On March 18 of this year, Barack Obama delivered a powerful and much-needed address on race in America. It is past time for Hillary Clinton to do the same.



I say it is past time because, in recent weeks, we have seen troubling signs of a racial divide within the Democratic coalition, some of which has been fueled, whether intentionally or not, by the Clinton campaign and its surrogates.

Even if Senator Clinton did not mean to disparage Barack Obama and Martin Luther King, Jr., with her comments in New Hampshire; even if Bill Clinton did not mean to dismiss Barack Obama's win in South Carolina (or for that matter Jesse Jackson's 1988 victory), with his off-hand comments after that primary; even if Geraldine Ferraro had a deeper point in mind (although, for the life of me I can't figure out what it might have been); even if the former president did not mean to imply that, as long as Obama was a candidate, race would intrude on the great debate this country needed and would only be able to have if McCain and Clinton, "the two patriotic Americans," were the candidates; even if the Clinton campaign did not mean to keep the Jeremiah Wright story alive long after it should have been put to rest; even if Senator Clinton and her surrogates did not intend to continue to raise questions about Obama's patriotism and religion but were only answering questions they were asked; and finally, even if she was only quoting the Associated Press by noting that "Senator Obama's support among working, hardworking Americans, white Americans, is weakening again, and how whites... were supporting me" -- the simple fact is that at least in part due to all of this, race has reared its ugly head in this primary in a deeply divisive way.

Those of us who have been out campaigning have heard it.
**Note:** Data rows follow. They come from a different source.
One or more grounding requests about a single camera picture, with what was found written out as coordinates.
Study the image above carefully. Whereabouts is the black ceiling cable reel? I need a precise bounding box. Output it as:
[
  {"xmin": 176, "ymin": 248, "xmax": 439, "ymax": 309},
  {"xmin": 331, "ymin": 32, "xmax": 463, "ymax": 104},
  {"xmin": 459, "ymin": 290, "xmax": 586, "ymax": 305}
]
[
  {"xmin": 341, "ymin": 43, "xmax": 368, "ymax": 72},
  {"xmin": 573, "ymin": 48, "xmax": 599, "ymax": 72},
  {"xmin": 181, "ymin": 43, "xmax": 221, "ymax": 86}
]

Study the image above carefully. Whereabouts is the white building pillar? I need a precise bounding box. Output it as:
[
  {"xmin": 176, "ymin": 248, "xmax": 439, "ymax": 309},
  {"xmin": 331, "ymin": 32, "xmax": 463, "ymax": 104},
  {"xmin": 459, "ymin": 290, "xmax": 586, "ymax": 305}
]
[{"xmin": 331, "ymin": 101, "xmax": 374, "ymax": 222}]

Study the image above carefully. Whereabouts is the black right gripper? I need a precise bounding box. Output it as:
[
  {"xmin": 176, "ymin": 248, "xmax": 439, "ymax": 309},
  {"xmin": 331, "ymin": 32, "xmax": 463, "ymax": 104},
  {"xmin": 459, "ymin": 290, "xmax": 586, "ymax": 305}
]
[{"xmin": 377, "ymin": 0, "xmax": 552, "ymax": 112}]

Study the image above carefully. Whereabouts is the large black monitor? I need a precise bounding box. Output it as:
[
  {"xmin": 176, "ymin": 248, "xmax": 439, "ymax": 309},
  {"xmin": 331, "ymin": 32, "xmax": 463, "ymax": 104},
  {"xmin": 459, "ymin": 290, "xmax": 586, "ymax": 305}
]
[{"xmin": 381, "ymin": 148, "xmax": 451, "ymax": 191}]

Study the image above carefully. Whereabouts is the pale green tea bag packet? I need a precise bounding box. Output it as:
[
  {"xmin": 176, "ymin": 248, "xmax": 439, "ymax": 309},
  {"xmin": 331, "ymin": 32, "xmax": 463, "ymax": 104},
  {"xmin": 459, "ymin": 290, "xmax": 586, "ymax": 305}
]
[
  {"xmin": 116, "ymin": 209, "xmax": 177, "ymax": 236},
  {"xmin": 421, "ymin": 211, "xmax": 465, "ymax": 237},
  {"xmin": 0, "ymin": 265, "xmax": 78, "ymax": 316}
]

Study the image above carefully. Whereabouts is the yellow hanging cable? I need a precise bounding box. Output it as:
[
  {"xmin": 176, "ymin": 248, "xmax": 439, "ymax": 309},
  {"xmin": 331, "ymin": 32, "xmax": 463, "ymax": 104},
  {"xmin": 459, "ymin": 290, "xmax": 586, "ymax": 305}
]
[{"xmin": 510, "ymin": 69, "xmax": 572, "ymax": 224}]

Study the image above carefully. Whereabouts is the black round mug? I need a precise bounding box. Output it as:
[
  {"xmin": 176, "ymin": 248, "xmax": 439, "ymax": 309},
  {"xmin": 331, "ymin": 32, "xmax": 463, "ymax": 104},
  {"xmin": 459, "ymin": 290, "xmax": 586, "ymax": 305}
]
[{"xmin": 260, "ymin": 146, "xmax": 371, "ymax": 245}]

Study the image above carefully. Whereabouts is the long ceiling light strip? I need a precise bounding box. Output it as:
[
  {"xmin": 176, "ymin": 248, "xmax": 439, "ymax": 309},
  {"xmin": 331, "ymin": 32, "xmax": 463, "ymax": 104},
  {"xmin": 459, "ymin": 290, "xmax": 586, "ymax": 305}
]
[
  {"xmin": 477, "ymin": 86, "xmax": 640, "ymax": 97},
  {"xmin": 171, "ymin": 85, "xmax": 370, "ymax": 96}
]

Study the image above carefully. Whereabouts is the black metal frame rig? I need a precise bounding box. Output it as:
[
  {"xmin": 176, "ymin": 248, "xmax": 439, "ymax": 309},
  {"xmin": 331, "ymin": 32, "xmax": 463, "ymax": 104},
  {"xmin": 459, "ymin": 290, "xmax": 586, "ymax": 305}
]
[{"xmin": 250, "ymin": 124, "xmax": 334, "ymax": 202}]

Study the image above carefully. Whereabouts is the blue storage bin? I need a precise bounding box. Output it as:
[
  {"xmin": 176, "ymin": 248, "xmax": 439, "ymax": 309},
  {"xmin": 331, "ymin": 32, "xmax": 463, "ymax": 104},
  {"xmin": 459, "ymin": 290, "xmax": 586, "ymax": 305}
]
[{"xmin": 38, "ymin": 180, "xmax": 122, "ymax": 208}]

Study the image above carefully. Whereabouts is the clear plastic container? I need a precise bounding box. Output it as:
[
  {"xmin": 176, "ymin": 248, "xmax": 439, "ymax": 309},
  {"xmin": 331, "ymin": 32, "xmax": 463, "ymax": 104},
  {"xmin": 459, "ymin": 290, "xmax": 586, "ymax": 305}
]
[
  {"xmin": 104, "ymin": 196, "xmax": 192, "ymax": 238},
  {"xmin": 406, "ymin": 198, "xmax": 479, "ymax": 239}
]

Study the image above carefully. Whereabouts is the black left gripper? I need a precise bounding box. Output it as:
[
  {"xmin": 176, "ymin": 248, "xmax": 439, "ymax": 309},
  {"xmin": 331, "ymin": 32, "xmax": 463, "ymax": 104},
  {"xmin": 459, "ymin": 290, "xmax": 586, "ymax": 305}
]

Those of us who are superdelegates have received emails suggesting only Clinton can win, with the not too-subtle implication that it is because only she can win over white voters. That, of course, is not true as Iowa, Wisconsin, Virginia, and Illinois, among many others have clearly demonstrated.

For decades now, Republicans have exploited race and fear as weapons in ugly campaigns to defeat Democrats. Nixon's, Reagan's, and George H.W. Bush's campaigns come to mind. I do not recall race being used before in a Democratic presidential campaign.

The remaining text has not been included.